Rosja mimo presji liczy na pomoc Chin. USA ostrzegają przed konsekwencjami

Rosja mimo presji liczy na pomoc Chin. USA ostrzegają przed konsekwencjami

Jake Sullivan
Jake SullivanŹródło:Newspix.pl / Shawn Thew
Rosja w obliczu sankcji nałożonych przez kraje zachodnie liczy na pogłębienie współpracy z Chinami. Doradca prezydenta USA ds. bezpieczeństwa narodowego ostrzegł, że wszyscy, którzy będą współpracować z Kremlem w celu uniknięcia lub obejścia sankcji poniosą konsekwencje.

Minister finansów Rosji Anton Siłuanow przyznał, że w wyniku sankcji Zachodu nałożonych w wyniku wojny na Ukrainie jego kraj stracił dostęp do części swoich rezerw złota i w walutach obcych. Dotyczy to blisko 300 miliardów dolarów rezerw, z łącznie 640, jakie posiada Rosja. Rosyjski polityk dodał, że część rezerw jest w juanach i na Chiny wywierana jest presja, aby ograniczyć handel z Chinami.

– Myślę, że nasze partnerstwo z Chinami pozwoli nam nie tylko utrzymać współpracę, którą osiągnęliśmy, ale i zwiększyć ją w środowisku, w którym rynki zachodnie się zamykają – powiedział Siłuanow, cytowany przez Reutersa. To jak na razie najbardziej jednoznaczne oświadczenie Moskwy ws. uzyskania pomocy ze strony Chin, w celu złagodzenia skutków zachodnich sankcji. Władimir Putin na początku lutego spotkał się prezydentem Chin Xi Jinpingiem.

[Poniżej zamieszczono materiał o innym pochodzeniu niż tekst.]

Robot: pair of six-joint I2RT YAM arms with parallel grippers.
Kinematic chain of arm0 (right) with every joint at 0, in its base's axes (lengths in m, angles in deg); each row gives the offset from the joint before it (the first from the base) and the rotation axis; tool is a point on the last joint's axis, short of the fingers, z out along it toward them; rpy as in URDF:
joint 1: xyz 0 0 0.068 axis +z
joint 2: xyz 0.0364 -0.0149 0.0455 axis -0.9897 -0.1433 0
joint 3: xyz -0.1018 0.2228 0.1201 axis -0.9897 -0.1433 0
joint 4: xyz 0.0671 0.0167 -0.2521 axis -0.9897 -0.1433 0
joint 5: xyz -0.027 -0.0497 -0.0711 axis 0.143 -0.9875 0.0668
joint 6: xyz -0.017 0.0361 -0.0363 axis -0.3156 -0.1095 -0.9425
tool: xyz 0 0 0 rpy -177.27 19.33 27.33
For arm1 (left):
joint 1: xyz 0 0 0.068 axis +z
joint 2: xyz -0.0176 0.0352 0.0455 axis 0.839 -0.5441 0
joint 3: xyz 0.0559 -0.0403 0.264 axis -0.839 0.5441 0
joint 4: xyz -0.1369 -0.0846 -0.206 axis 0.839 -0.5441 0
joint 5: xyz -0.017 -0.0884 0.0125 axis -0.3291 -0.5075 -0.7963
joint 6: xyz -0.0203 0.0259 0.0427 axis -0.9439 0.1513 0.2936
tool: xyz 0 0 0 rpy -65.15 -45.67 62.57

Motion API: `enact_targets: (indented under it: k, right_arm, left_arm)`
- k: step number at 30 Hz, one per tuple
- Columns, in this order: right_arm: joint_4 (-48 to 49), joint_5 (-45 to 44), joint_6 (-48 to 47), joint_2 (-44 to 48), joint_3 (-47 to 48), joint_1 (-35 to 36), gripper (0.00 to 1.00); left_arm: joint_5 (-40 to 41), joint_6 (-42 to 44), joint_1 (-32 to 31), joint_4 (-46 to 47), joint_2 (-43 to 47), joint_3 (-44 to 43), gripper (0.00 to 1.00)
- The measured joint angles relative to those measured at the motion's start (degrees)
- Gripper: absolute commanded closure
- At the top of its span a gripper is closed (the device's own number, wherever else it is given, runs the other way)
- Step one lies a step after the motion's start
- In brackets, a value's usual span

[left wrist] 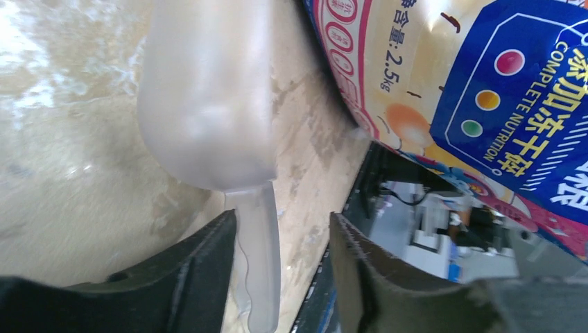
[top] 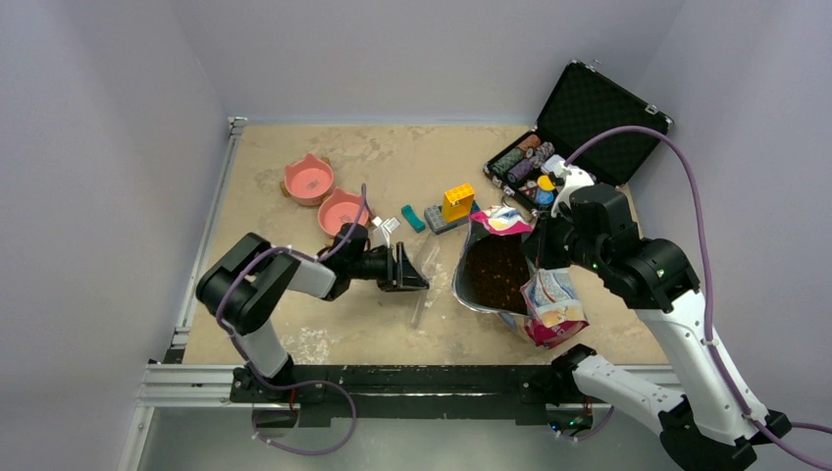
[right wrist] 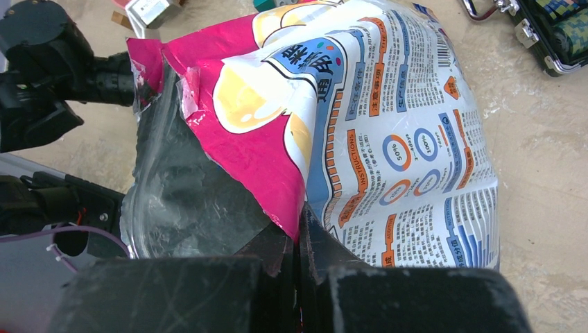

Wojna na Ukrainie. Rosja liczy na Chiny w obejściu sankcji. USA ostrzegają przed współpracą

Całą sprawę obserwują USA. Doradca prezydenta Stanów Zjednoczonych ds. bezpieczeństwa narodowego przyznał w rozmowie z CNN, że Waszyngton ostrzegł Chiny, aby nie wspierały Rosji. Jake Sullivan wyjaśnił, że Pekin musi liczyć się z konsekwencjami w przypadku współpracy z Kremlem w celu uniknięcia lub obejścia skutków sankcji.

Doradca Bidena dodał, że dotyczy to również innych krajów. Sullivan ma spotkać się w poniedziałek z głównym dyplomatą Komunistycznej Partii Chin Yangiem Jiechi. Głównym tematem rozmów ma być wpływ wojny w Ukrainie na bezpieczeństwo świata i regionu.